LLM Basics for Engineers

This page gives software engineers the mental model needed to build GenAI systems. It focuses on practical understanding, not academic theory.

Prerequisites for:

What is an LLM?

A Large Language Model (LLM) is a neural network trained to predict the next token given all previous tokens. This task is called next-token prediction.

The model learns statistical patterns from billions of text examples during training. It doesn't "understand" language the way humans do—it has learned to produce outputs that are statistically likely to follow given inputs.

Key Mental Model

Think of an LLM as an extremely sophisticated autocomplete:

When you type "The weather today is", the model predicts what comes next based on patterns it learned. The difference from simple autocomplete is scale—LLMs consider the entire context, not just the previous few words.

How LLMs Work: A Simplified View

The Transformer Architecture

Modern LLMs use the Transformer architecture, which processes entire sequences in parallel using self-attention.

Don't worry about the math.
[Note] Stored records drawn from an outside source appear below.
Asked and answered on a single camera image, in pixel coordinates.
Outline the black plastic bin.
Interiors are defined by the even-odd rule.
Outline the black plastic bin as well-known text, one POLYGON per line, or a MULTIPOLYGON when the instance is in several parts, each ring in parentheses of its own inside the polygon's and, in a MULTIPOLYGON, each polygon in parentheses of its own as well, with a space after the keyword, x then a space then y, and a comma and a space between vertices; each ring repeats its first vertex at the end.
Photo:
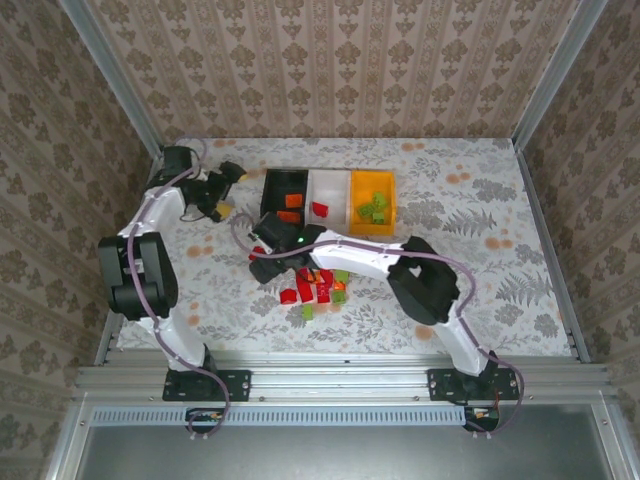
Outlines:
POLYGON ((279 210, 298 211, 302 215, 303 227, 306 219, 306 201, 309 171, 304 169, 268 169, 264 180, 260 203, 260 216, 276 214, 279 210), (299 193, 304 195, 304 205, 300 209, 286 209, 285 195, 299 193))

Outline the floral patterned tablecloth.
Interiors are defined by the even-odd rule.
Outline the floral patterned tablecloth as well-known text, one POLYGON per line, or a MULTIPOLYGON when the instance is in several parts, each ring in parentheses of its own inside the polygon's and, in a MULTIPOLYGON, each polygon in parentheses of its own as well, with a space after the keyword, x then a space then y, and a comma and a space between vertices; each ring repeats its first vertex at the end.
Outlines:
MULTIPOLYGON (((497 354, 567 356, 570 346, 512 143, 507 139, 192 139, 208 167, 241 165, 229 199, 257 219, 266 171, 326 168, 391 171, 394 238, 425 239, 472 272, 477 292, 464 314, 497 354)), ((213 350, 437 354, 434 332, 406 316, 389 286, 352 276, 343 305, 282 305, 286 273, 268 284, 249 271, 248 227, 200 219, 178 223, 165 242, 180 286, 179 310, 213 350)))

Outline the white plastic bin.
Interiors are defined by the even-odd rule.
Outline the white plastic bin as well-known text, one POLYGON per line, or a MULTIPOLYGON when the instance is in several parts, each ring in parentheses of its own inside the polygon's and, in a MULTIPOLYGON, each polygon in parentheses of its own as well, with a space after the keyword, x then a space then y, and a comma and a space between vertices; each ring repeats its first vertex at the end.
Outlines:
POLYGON ((306 224, 323 225, 340 234, 349 232, 351 218, 351 172, 349 170, 310 169, 307 176, 306 224), (327 207, 325 216, 317 215, 313 204, 327 207))

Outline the yellow plastic bin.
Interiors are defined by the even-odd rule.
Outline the yellow plastic bin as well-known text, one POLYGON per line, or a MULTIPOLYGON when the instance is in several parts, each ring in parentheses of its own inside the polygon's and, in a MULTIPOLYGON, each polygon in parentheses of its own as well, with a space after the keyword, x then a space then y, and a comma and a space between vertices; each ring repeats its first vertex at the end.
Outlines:
POLYGON ((349 232, 352 235, 392 236, 396 225, 396 189, 395 176, 391 171, 354 170, 351 172, 351 207, 349 232), (389 205, 381 211, 386 216, 384 225, 372 223, 372 216, 361 218, 357 213, 360 205, 371 202, 374 192, 382 192, 389 205))

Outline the black electronics board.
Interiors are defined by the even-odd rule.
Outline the black electronics board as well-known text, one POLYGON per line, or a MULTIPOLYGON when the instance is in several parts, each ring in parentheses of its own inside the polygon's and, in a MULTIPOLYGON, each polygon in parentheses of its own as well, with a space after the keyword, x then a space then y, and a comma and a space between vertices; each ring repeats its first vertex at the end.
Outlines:
POLYGON ((470 432, 493 432, 499 424, 500 414, 497 408, 465 407, 463 428, 470 432))
POLYGON ((216 426, 224 416, 225 409, 221 407, 201 407, 187 409, 185 422, 191 426, 216 426))

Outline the grey metal panel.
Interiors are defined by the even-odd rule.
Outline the grey metal panel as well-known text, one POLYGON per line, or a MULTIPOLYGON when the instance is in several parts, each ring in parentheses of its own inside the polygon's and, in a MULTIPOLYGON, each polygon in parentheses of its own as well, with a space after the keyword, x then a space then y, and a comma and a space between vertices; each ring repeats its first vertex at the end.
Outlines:
POLYGON ((457 426, 95 424, 71 409, 45 480, 640 480, 615 405, 533 405, 485 437, 457 426))

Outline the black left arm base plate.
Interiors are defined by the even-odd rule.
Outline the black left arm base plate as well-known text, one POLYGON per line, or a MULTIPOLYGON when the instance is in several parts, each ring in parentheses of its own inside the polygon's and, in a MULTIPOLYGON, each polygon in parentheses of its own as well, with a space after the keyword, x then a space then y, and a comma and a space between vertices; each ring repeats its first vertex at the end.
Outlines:
MULTIPOLYGON (((251 389, 250 370, 218 370, 216 376, 226 386, 231 401, 246 402, 251 389)), ((167 371, 162 399, 168 402, 222 402, 222 387, 210 376, 189 371, 167 371)))

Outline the aluminium frame beam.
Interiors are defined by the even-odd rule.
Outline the aluminium frame beam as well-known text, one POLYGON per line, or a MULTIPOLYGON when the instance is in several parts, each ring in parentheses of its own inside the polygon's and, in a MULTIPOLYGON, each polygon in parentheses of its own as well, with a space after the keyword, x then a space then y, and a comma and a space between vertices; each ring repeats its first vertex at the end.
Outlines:
MULTIPOLYGON (((221 369, 252 373, 249 403, 258 405, 409 405, 429 401, 427 372, 451 366, 444 355, 216 351, 221 369)), ((525 380, 527 405, 612 401, 605 366, 572 357, 511 357, 525 380)), ((94 404, 158 405, 167 371, 150 349, 115 349, 101 366, 83 367, 72 399, 94 404)))

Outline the aluminium corner post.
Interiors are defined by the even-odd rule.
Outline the aluminium corner post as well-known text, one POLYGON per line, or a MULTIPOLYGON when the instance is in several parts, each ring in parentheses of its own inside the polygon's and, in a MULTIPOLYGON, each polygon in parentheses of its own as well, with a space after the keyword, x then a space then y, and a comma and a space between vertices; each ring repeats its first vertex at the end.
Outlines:
POLYGON ((608 0, 579 1, 511 136, 517 152, 524 150, 549 110, 553 98, 568 77, 571 67, 602 15, 607 2, 608 0))
POLYGON ((59 0, 94 62, 113 91, 149 155, 155 159, 161 153, 161 135, 153 126, 142 97, 135 92, 125 67, 116 57, 115 47, 107 39, 96 15, 86 0, 59 0))

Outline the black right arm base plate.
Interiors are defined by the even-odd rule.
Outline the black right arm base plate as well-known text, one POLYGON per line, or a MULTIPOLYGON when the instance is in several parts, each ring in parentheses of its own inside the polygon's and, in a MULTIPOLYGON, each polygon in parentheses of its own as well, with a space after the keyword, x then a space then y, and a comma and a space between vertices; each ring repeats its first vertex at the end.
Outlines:
POLYGON ((434 368, 427 371, 429 397, 433 401, 466 404, 475 401, 517 400, 519 385, 511 369, 499 368, 478 377, 454 368, 434 368))

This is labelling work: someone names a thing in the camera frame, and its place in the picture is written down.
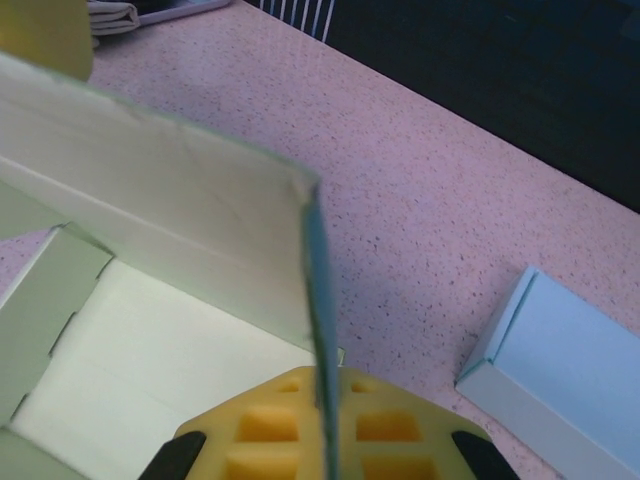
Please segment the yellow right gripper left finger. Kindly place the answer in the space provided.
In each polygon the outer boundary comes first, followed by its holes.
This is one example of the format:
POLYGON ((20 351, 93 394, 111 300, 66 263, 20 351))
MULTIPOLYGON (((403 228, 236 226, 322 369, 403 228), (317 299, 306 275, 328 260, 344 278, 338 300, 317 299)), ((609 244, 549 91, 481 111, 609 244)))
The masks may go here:
POLYGON ((315 369, 298 367, 184 422, 145 479, 319 479, 315 369))

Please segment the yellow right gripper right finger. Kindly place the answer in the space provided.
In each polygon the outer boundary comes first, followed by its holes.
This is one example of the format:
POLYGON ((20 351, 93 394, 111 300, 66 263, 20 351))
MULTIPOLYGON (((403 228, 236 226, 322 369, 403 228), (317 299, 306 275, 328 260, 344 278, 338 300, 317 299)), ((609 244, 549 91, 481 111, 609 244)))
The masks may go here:
POLYGON ((341 479, 516 479, 471 420, 392 383, 341 367, 341 479))
You don't need to understand attention mechanics to build GenAI systems. What matters is understanding the implications:

Context matters — The model considers all input tokens when generating
Probabilistic — There's randomness in token selection
Expensive — Computation grows with sequence length

Pretraining vs. Instruction Tuning

LLMs go through two main training phases:

Phase	What Happens	Result
Pretraining	Model learns language patterns from vast text	"Base model" - can complete text
Instruction tuning	Model trained on instruction-response pairs	"Instruct model" - follows directions
RLHF (optional)	Human feedback to align with preferences	Better at being helpful

Why This Matters for You

Most foundation models you use (GPT-4, Claude, Gemini) are instruction-tuned. They can:

Follow explicit instructions
Engage in multi-turn conversation
Reason step by step when prompted

But they still behave like next-token predictors—they just have learned to make those predictions in ways that are useful for humans.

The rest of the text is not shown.